=== Exercise material ===

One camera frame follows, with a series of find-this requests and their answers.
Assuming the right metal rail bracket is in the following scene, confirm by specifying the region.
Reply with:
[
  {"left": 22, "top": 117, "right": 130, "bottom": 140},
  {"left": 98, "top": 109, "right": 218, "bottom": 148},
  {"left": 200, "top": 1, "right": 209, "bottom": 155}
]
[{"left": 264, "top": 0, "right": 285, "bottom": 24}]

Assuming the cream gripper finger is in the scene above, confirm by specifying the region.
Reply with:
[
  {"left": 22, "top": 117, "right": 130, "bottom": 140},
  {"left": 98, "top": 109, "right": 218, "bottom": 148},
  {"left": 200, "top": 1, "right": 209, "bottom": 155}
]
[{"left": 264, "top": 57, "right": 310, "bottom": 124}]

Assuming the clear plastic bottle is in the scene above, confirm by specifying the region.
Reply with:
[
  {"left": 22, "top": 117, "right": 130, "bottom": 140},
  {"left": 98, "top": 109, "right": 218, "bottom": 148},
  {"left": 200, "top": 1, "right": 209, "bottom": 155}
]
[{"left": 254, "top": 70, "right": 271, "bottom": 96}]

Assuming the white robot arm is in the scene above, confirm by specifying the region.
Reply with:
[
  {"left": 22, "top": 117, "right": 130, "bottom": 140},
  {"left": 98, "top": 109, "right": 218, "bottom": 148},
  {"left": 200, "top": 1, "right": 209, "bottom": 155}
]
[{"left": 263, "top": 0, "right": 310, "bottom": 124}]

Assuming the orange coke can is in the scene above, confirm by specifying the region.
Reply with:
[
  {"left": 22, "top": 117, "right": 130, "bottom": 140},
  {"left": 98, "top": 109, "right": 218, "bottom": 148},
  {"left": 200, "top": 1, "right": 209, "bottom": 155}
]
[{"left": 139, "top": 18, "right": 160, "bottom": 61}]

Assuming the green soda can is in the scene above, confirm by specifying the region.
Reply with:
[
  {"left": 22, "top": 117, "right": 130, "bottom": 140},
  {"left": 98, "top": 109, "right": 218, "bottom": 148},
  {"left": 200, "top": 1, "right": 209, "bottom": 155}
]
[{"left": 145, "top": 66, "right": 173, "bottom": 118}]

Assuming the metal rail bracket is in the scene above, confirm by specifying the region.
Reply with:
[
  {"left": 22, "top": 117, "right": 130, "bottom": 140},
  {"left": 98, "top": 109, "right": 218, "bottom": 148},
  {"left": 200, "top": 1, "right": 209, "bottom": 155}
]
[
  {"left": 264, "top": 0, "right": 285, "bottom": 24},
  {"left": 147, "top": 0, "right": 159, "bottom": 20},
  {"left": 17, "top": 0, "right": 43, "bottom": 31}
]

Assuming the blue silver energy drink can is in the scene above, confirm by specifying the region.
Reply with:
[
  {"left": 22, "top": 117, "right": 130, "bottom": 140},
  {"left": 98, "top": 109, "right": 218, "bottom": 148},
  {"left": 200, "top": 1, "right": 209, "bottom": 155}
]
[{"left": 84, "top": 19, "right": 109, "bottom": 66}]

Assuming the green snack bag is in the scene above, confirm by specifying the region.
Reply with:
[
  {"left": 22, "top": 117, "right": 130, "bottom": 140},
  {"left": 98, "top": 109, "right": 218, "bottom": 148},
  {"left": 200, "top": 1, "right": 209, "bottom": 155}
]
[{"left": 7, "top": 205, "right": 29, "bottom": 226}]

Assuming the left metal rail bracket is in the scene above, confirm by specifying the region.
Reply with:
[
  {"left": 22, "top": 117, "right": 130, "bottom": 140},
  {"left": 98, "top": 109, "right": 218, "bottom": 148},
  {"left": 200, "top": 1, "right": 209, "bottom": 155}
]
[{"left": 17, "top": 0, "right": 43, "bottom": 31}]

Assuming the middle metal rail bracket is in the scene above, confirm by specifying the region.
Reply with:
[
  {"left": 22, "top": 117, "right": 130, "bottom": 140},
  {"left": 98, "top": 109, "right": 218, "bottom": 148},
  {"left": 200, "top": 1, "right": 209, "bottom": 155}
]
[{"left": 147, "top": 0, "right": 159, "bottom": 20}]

===
=== Exercise material ===

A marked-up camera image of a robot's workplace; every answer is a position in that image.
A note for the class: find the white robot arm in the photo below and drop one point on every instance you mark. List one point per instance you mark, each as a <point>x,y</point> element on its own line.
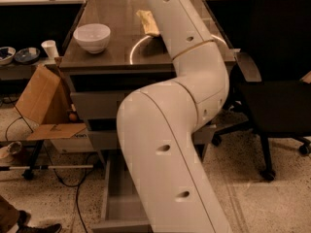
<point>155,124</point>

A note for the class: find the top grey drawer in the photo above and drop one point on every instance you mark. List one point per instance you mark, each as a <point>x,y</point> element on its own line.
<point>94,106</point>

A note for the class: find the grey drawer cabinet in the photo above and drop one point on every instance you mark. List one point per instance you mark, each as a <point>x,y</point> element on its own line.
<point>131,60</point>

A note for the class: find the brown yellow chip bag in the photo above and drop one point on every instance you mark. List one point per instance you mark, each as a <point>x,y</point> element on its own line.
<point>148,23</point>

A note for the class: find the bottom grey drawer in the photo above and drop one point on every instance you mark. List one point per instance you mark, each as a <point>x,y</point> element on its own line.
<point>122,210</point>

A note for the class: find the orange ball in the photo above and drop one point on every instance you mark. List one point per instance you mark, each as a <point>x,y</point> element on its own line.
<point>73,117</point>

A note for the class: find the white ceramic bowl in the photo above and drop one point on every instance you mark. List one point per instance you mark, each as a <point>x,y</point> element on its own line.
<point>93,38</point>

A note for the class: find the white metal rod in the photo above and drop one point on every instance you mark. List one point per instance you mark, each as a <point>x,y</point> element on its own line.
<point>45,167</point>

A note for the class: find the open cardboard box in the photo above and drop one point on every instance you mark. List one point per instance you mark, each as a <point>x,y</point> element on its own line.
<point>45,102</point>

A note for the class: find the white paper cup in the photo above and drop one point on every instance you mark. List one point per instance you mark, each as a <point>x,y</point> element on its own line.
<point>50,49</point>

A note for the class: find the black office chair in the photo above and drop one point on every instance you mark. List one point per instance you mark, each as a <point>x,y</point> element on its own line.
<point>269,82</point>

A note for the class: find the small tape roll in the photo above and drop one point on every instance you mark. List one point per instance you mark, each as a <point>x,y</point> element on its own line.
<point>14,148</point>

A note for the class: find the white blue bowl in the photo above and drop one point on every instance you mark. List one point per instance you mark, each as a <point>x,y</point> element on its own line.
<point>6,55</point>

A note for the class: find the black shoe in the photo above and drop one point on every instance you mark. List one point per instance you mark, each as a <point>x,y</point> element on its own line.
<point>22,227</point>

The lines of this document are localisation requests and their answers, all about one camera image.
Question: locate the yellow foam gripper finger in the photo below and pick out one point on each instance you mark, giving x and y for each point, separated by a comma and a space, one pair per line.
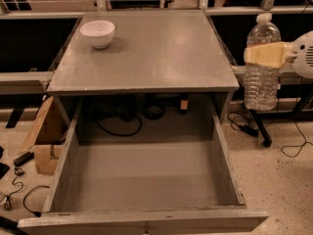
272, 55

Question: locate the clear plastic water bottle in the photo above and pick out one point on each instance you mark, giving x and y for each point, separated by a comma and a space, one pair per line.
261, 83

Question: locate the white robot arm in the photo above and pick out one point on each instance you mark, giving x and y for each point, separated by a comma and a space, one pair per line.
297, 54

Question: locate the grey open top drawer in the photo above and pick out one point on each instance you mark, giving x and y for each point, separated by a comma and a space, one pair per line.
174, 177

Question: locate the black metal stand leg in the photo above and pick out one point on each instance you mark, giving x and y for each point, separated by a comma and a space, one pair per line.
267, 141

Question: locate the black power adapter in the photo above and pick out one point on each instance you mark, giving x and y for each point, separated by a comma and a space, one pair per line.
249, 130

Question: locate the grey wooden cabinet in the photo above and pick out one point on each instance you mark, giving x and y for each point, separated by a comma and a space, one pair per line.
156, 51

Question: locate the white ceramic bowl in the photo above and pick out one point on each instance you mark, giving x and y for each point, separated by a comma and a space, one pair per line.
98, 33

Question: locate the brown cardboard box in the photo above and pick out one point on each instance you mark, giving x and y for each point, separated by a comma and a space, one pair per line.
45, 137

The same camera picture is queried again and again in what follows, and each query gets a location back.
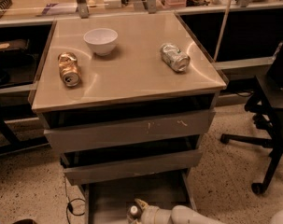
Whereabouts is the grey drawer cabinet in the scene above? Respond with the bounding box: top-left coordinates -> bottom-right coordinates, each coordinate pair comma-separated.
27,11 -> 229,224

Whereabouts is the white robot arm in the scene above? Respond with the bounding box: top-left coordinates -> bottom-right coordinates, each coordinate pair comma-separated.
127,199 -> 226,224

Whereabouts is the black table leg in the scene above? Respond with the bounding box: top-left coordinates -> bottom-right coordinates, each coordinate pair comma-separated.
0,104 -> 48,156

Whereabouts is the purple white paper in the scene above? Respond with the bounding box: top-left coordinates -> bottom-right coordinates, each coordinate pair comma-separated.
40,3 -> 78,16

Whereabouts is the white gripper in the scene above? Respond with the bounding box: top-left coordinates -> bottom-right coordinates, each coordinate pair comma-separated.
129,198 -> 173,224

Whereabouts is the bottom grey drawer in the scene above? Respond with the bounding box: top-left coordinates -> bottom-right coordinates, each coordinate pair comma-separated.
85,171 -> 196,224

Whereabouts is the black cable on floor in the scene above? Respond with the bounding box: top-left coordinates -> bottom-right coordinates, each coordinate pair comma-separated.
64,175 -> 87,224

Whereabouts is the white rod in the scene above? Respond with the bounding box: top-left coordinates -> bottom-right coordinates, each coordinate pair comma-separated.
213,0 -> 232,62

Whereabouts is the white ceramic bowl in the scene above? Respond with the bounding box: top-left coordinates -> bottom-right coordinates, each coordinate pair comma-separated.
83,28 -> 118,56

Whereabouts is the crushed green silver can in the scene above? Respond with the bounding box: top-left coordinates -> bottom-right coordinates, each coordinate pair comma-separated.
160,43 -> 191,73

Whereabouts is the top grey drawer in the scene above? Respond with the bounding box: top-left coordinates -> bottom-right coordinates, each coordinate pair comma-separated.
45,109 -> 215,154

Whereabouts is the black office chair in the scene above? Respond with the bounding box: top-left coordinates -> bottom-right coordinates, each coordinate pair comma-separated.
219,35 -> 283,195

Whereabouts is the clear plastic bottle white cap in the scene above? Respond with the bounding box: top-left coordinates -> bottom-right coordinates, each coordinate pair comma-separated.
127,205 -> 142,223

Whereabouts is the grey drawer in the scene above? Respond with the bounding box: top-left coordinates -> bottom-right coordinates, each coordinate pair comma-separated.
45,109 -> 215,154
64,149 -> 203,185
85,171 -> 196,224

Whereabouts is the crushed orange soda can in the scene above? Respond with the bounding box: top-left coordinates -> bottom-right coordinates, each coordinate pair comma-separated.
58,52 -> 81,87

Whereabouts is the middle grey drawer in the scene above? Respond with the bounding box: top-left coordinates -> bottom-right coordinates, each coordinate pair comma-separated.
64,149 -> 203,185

===

■ **How to complete this task**: In the entries above, copy each line that contains the string "bracket".

■ **Answer below**:
Assuming the right metal rail bracket is in the following scene, confirm by specifying the region.
Assuming the metal rail bracket is in the scene above, confirm by specifying the region.
Assuming the left metal rail bracket is in the scene above, confirm by specifying the region.
Assuming the middle metal rail bracket is in the scene above, confirm by specifying the region.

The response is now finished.